# PMV checklist



## Gerrywins (Jan 13, 2012)

Hello Everyone,

I have started this thread as I am having a hardtime putting together all the documents which I need for the PMV. I will be lodging my application in Berlin.

Here are the ones I have right now, could someone, anyone please confirm whether I've got it right or where I have left some out or need to include others?

*Applicant*
1. Form 47SP
2.Personal documents 
- Certified copy of passport 
- Certified copy of birth certificate 
- 4 passport sized photo 
- photos of us together and with relatives 
- A letter from celebrant indicating my lodgement of NOIM (letter says date of marriage will be arranged once fiancee arrives here. dont know if I need to ask celebrant to set a date for me) 
- stat dec from my brother and father 
- Written statement from my fiancee and myself 
- Emails sent between us 
-Police clearance (still waiting) 
- Medical check when requested

*Sponsor*
1. Form 40SP 
2.Personal documents 
- Certified copy of passport 
- Certified copy of citizenship 
- Certified copy of birth certificate 
- Payslips and one tax return 
- 2 passport sized photo


----------



## xeelah (Jan 17, 2012)

I've had my PMV approved last Dec 9, 2011. 11 weeks after i've submitted my application in the Australian Embassy here in the Philippines. Going through my checklist, here are some of the things you could probably add:

How about you and your partner's single status certificate? In australia, i think it is called certificate of no impediment.. I'm just not sure how it is called in Germany. It is a written statement indicating that you are both free to marry. If you are previously married and has had a divorce, you also need your divorce papers.

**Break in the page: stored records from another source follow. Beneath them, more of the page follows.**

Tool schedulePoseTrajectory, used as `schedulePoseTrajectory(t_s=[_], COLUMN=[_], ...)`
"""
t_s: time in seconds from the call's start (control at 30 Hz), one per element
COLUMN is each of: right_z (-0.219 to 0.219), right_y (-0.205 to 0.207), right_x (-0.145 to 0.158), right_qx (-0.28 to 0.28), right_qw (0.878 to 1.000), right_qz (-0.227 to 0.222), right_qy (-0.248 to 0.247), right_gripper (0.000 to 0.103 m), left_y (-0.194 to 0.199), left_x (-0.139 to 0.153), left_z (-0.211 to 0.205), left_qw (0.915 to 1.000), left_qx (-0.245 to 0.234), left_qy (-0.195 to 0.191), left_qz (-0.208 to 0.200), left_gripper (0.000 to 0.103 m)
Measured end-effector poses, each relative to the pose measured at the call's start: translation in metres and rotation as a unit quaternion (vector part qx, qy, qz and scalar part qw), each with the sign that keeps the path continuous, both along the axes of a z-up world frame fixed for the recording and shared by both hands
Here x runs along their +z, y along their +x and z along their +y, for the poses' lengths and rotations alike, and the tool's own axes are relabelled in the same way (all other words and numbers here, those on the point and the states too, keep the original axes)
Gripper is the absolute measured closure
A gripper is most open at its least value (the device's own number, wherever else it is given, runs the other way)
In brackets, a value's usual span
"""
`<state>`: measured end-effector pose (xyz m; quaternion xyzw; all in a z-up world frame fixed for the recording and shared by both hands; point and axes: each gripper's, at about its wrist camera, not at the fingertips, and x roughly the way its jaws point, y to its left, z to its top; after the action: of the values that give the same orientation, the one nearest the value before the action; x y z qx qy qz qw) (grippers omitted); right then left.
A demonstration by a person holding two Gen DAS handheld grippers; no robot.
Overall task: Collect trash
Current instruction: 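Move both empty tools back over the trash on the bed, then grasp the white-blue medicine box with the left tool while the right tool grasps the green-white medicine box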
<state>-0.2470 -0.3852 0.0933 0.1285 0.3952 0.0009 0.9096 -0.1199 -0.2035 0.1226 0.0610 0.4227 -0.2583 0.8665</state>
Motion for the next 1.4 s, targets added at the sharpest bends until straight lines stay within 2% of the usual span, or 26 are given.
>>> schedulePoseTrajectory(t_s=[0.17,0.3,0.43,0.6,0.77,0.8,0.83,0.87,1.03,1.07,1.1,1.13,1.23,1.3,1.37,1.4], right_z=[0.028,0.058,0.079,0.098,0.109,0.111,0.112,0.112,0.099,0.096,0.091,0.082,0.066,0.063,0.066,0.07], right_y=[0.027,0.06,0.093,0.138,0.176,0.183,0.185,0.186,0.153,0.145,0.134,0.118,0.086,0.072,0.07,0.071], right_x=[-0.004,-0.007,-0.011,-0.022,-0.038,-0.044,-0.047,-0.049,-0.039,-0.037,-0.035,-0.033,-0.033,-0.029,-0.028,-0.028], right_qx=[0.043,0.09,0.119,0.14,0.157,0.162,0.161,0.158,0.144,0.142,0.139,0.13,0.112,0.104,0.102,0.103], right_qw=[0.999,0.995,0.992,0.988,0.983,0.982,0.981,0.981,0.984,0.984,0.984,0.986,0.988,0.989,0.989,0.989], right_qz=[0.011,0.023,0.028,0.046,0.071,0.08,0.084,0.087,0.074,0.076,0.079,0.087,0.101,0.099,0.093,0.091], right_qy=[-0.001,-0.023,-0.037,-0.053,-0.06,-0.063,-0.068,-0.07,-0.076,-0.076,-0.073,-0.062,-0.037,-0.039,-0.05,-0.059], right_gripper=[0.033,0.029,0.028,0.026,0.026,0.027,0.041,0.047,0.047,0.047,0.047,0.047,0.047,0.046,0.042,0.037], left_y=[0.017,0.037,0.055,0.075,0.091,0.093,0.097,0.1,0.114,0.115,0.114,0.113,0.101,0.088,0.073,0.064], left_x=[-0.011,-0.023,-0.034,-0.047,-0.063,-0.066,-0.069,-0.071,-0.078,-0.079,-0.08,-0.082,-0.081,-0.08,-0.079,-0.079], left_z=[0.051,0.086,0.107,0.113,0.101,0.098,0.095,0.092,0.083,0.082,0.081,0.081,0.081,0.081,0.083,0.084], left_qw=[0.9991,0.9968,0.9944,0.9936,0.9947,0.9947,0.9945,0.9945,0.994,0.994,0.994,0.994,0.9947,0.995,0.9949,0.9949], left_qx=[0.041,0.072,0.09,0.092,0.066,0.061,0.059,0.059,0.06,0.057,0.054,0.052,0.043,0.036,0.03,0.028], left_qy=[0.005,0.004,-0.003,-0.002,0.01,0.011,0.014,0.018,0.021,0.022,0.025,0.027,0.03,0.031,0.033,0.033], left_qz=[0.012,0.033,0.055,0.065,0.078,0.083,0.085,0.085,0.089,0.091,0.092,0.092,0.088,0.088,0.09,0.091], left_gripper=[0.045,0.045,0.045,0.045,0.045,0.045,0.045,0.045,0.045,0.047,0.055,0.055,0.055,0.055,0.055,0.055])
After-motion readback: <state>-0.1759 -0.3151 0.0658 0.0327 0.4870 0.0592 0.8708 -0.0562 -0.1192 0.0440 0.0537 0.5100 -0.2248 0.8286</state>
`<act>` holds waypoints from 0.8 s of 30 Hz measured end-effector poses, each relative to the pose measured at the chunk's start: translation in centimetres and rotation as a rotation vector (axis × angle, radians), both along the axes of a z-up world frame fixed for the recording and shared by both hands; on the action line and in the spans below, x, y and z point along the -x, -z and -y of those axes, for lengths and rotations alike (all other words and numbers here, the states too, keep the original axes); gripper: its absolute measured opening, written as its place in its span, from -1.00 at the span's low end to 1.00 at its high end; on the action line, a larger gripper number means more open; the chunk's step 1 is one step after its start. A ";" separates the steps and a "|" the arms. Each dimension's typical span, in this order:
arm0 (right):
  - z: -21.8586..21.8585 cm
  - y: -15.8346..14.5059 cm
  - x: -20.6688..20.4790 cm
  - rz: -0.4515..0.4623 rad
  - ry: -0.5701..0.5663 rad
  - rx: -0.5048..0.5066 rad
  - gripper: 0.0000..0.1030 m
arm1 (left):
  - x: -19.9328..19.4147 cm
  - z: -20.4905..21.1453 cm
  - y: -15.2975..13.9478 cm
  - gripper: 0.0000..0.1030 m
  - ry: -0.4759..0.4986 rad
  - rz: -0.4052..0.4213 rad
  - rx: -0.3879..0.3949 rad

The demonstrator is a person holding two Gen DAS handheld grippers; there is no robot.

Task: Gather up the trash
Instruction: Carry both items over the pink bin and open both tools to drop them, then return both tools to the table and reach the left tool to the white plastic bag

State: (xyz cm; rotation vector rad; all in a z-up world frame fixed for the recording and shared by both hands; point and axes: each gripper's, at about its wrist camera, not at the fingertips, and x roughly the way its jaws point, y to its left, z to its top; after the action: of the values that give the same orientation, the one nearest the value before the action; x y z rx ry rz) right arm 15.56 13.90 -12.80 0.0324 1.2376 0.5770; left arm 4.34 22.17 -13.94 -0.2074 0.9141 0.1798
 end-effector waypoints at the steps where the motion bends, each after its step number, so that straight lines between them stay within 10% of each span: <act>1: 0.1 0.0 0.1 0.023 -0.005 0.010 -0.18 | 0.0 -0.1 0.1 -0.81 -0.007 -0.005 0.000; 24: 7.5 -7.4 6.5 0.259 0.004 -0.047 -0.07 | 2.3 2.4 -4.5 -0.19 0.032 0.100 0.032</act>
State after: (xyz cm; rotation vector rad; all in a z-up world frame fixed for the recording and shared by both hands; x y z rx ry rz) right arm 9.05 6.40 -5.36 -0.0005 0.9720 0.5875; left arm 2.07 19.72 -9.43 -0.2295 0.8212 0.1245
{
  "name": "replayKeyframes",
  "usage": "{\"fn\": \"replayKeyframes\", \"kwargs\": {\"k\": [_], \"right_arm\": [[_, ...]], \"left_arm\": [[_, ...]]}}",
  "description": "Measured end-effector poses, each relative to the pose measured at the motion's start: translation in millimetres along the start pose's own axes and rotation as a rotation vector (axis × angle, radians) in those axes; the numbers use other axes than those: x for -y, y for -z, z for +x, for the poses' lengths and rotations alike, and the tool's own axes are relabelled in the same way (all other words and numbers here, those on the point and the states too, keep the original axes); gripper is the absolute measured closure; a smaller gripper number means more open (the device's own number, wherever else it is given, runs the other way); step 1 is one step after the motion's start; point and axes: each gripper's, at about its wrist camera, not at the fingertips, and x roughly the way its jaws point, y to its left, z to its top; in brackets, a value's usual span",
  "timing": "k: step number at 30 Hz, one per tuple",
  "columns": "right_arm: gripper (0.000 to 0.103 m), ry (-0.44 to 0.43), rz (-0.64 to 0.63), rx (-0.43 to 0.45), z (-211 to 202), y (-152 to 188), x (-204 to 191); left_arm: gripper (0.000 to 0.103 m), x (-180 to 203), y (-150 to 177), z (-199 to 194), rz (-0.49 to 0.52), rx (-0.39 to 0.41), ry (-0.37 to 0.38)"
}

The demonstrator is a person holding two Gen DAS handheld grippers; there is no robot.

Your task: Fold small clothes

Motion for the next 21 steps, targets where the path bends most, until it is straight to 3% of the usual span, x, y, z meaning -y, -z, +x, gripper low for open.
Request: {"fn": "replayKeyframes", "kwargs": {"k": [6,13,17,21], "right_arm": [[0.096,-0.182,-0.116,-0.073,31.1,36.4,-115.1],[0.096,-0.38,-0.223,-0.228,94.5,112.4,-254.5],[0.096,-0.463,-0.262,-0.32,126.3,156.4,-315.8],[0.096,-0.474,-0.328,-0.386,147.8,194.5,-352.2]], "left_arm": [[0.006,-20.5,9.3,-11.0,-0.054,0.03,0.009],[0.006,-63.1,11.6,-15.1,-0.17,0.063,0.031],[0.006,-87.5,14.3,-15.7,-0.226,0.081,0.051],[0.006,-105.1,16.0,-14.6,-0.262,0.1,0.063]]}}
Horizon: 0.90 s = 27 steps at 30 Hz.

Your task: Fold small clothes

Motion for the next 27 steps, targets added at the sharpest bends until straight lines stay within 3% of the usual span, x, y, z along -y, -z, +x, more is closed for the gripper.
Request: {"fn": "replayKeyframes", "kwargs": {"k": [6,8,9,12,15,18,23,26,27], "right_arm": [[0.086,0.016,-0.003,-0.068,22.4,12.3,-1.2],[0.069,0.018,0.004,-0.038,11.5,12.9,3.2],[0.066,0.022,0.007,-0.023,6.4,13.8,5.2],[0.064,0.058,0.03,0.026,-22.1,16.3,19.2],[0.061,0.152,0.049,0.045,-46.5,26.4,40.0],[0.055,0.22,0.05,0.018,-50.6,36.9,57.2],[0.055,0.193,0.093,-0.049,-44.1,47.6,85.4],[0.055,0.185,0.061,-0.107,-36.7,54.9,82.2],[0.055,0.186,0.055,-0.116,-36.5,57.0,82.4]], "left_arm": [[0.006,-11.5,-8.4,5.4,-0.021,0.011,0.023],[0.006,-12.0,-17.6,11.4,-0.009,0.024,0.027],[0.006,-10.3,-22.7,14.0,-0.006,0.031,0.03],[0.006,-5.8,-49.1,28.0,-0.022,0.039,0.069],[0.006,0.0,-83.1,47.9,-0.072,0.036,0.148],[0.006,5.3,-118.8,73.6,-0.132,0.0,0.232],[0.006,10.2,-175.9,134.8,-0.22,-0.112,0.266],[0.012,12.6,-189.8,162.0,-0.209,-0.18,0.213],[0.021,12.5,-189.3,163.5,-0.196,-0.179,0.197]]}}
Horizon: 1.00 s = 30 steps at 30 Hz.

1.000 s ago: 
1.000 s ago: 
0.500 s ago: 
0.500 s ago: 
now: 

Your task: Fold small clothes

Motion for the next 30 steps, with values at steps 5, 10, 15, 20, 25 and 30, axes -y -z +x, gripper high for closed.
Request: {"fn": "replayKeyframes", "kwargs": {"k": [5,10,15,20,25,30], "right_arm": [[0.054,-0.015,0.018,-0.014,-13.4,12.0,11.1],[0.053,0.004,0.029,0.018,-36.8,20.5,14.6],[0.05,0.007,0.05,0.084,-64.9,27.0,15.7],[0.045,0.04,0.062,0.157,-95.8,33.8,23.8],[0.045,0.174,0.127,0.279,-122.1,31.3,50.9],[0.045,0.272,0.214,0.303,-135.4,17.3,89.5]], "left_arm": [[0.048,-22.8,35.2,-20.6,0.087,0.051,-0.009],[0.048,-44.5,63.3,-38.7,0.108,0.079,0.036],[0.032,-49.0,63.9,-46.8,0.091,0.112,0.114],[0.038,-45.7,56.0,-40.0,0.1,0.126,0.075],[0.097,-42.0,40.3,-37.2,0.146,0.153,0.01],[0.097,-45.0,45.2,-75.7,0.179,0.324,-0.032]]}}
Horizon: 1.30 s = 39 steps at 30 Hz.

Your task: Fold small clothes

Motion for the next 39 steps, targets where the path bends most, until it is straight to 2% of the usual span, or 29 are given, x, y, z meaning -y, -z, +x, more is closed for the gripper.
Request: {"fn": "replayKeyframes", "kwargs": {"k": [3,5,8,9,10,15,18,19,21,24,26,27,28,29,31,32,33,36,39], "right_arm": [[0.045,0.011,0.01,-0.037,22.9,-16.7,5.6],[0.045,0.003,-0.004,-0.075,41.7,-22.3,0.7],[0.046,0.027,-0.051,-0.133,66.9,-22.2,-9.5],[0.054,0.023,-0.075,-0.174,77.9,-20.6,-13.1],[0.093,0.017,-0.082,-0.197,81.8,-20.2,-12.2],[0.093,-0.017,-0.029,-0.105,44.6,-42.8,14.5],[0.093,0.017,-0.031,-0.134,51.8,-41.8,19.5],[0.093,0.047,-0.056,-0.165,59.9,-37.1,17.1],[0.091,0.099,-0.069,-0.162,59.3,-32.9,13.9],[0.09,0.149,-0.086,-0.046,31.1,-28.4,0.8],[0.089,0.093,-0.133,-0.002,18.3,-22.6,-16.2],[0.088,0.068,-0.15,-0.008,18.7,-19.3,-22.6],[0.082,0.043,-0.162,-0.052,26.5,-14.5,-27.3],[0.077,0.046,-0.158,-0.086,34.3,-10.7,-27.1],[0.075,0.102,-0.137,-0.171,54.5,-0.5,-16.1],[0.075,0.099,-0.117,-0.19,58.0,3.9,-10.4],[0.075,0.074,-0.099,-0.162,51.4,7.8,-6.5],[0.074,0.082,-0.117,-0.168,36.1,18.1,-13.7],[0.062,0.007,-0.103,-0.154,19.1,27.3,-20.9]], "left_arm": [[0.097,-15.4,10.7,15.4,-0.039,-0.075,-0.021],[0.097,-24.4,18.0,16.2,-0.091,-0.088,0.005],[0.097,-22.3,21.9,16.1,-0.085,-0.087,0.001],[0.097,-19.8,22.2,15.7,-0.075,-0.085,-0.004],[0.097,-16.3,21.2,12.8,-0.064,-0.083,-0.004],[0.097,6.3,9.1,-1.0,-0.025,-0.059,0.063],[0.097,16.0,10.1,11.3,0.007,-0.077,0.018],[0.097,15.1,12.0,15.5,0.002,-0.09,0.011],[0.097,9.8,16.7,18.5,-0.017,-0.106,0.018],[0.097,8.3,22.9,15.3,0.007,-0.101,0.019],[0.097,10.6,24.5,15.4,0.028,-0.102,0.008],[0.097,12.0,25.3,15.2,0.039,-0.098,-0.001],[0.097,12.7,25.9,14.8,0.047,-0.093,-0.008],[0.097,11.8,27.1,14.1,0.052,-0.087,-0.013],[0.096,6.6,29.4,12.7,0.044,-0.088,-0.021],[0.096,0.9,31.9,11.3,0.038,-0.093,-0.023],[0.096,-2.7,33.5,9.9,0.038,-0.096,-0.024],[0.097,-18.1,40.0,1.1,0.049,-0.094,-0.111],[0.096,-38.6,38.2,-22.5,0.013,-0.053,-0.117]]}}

One thing, how about itineraries of travels together. And other stuff proving that you've met each other as adults. Or you can also submit a copy of your partner's itinerary and boarding pass to prove that he/she has visited you in your country. And maybe include a photocopy of the immigration stamp in your partner's passport, as proof of entrance to your county.

Also, what I did with the required stat decs is I've asked my fiance's mom and dad to write it. They are both australian citizens. They've filled up form 888 (only applicable for Australian Citizens), and i've included a copy of their proof of australian citizenship.

These are all the things I could think of as of the moment.. I hope it helps.


----------



## Gerrywins (Jan 13, 2012)

Hi Xeelah,

Thank you so much for this very helpful reply. In fact, we were both wondering about the certificate of no impediment to marry, so now we both have to request it from our countries. I therefore think we will just lodge the application first then wait for the no impediment to marry certificate then send it at a later date.

One more question, did you have to submit the Form 80 (personal character assessment document?) i am not so clear about this form.


----------



## AmyFB (Dec 29, 2011)

Gerrywins said:


> Hi Xeelah,
> 
> Thank you so much for this very helpful reply. In fact, we were both wondering about the certificate of no impediment to marry, so now we both have to request it from our countries. I therefore think we will just lodge the application first then wait for the no impediment to marry certificate then send it at a later date.
> 
> One more question, did you have to submit the Form 80 (personal character assessment document?) i am not so clear about this form.


Hello there! Online booklet 1 is not very clear about the form 80. My recommendation is to send it with your application. I read in this forum that you must send it if you are applying offshore. Good luck!


----------



## Gerrywins (Jan 13, 2012)

Thanks AmyFb, I thought so too


----------



## IMkddj (Nov 14, 2011)

Gerrywins said:


> Hello Everyone,
> 
> I have started this thread as I am having a hardtime putting together all the documents which I need for the PMV. I will be lodging my application in Berlin.
> 
> ...


hello,
You may want to add 
- Drivers license of the sponsor, its a proof that he/she usually resides in Australia.

- Letter from employer confirming lenght of employment and annual salary

- A statement from sponsor regarding any other person they have previously sponsored or nominated for a prospective marriage visa, any other person for whom your sponsor signed a maintenance order and/or an Assurance of Support.

-Evidence that you and your fiance have met face to face, like photos, flight tickets, hotel booking, etc.

-Evidence that you and your fiance genuinely intend to live in a married relationship
*evidence that you share financial commitment and responsibilities, (ex. joint ownership of assets, sharing of finances, bills, expenses, joint loans, bank acct., legal commitments, etc.)

- Evidence that you and your partner share responsibilities at home, correspondence addressed to both of you

- Evidence demonstrating how your relationship is generally accepted socially, joint invitation, outings, travel together, photos, evidence of joint participation in cultural social activities.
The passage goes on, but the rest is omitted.